In the Summer of 2000 I had the great pleasure of meeting James Gillespie, editor of The Clarinet Journal, during the International Clarinet Association (ICA) convention in Oklahoma. James asked me if I would like to contribute a regular column. These personal reflections are now reprinted with his permission. The following ‘Letter from the UK’ was first published in September 2006 in The Clarinet Journal, the official publication of the ICA.
July 19th was always going to be a special day: it was the Queen’s 80th birthday Prom at the Royal Albert Hall, and there was to be something rather exceptional in the programme. But let’s go back a few hours. I had already been examining in London for a few days so, unusually, had my overnight bag with me. (‘Why mention the bag?’ you may be thinking … all will be revealed later, for it was to become something of a considerable nuisance.) Lunch was at the Royal College of Music where I met up with Director and eminent clarinettist, Colin Lawson. From Kensington I travelled across London to meet the concert pianist Marguerite Wolff for tea (I don’t do this kind of thing every day!). Marguerite was a great friend of Arthur Bliss and, among the many topics of conversation touched on, we discussed his contribution to the clarinet literature. The Two Nursery Rhymes (for voice, clarinet and piano) are delightful and his quintet is a real treasure. But my own favourite is the gorgeous Pastoral, written in 1916. Did you know that it is the second of two pieces? The first, a Rhapsody, remains unpublished. It was written for Kennard Bliss, Arthur’s brother, tragically killed in action in 1916 at the Battle of the Somme, but evidently a very gifted clarinettist and musician. And there is also an unpublished Trio for clarinet, cello and piano of 1907 (also written for Kennard and his other brother, Howard). Where are these tantalising works now? I shall be doing some detective work, so watch this space!
Time was getting on and I had to get back to Kensington, as another Bliss was waiting in the wings. I thought that I’d arrived at the Albert Hall in good time but the queues were very much longer than usual, due of course to the presence of the Queen – security was a good deal tighter than normal. And I had my overnight bag. Oh dear! By the time I had reached the entrance it was already getting perilously close to seven-thirty. A thorough search through the bag (pens, exam papers mixed up with my toothbrush) eventually revealed a small shaving mirror. ‘You can’t take that in I’m afraid sir,’ I was told (politely but firmly by the police officer). ‘Why ever not?’ ‘It’s glass – potentially a weapon.’ So I had to leave it under a shelf by the entrance. ‘It may still be here when you leave.’ (It wasn’t.)

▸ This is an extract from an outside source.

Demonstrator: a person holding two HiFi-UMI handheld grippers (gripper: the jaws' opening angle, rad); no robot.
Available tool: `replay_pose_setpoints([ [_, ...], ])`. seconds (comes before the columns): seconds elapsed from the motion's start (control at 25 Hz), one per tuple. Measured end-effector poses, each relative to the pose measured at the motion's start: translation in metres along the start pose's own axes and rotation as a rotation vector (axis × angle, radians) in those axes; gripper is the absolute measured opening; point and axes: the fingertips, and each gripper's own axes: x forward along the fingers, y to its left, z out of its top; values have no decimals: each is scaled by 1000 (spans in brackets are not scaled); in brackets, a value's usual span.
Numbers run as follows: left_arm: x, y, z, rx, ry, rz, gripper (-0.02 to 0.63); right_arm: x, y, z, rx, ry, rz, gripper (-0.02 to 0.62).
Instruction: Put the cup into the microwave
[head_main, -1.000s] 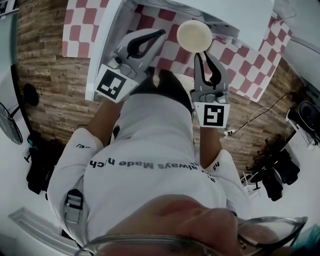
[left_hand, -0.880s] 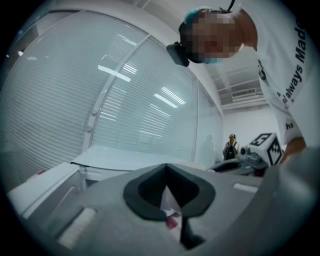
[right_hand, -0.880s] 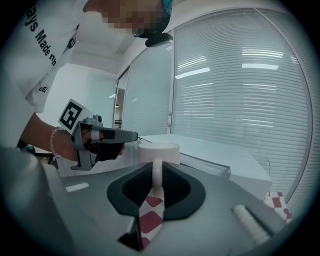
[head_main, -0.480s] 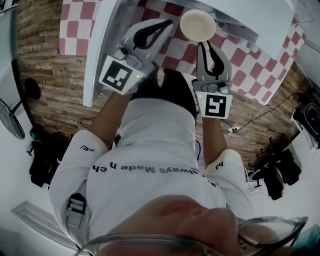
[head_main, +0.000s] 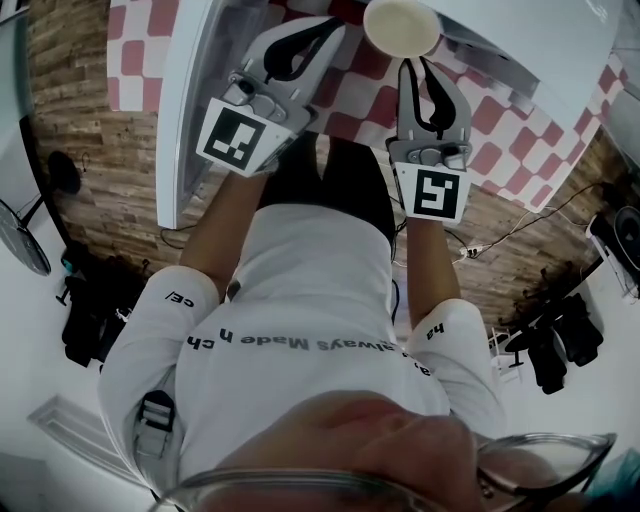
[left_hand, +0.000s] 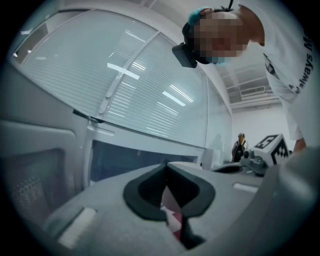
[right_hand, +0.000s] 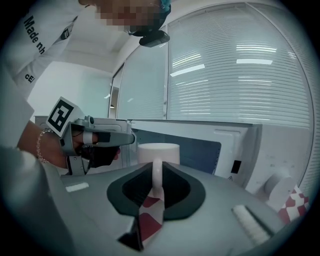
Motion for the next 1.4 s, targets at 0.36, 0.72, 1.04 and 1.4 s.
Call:
replay_pose_setpoints([
  [0.36, 18, 18, -16, 15, 0, 6, 5, 32, -10, -19, -4, 2, -3, 42],
  [0.72, 35, 39, -27, 42, 2, 21, 5, 62, -21, -23, 9, -23, -29, 41],
  [1.04, 51, 53, -41, 50, 23, 43, 5, 78, -41, -34, 22, -21, -65, 41],
  [1.4, 69, 67, -48, 70, 32, 65, 5, 96, -58, -39, 15, -19, -98, 41],
])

Finally I managed to get in and find my seat, just by Christopher Finzi and his wife Hilary du Pré. The first work in the programme was a new commission for the occasion by Master of the Queen’s Music, Sir Peter Maxwell Davies. Appropriately grand, it was written for large orchestra, large choir and a set of trumpeters from the Household Cavalry dressed in their ceremonious best, tassels and breast-plates gleaming as they contributed their fanfares and alarums to the piece. But the next item held the most interest for me: Mozart’s concerto played by Julian Bliss on the basset clarinet. And what a splendid, magical performance it was – refined and understated, delicate and elegant. I sat there remembering the very first performance of Julian’s I had witnessed. At the age of four he bounced on to a small stage at the Watford Festival where I was adjudicating, and played Pierrot from the First Book of Clarinet Solos. It was amazing. ‘This lad will go far’, I had said to the assembled gathering. And indeed he had. There was a poise and an effortless confidence about both those performances. The audience at the Albert Hall was delighted and applauded warmly. Julian met the Queen afterwards. She knows her instruments; ‘That’s not your usual clarinet’, she remarked perceptively, and Julian explained the difference between his usual clarinet and the basset clarinet he was playing. We all went out for a meal later although the Queen, disappointingly, had made other arrangements. I arrived home in the small hours (minus the shaving mirror) and reflected on a remarkable (dare I say, blissful) day.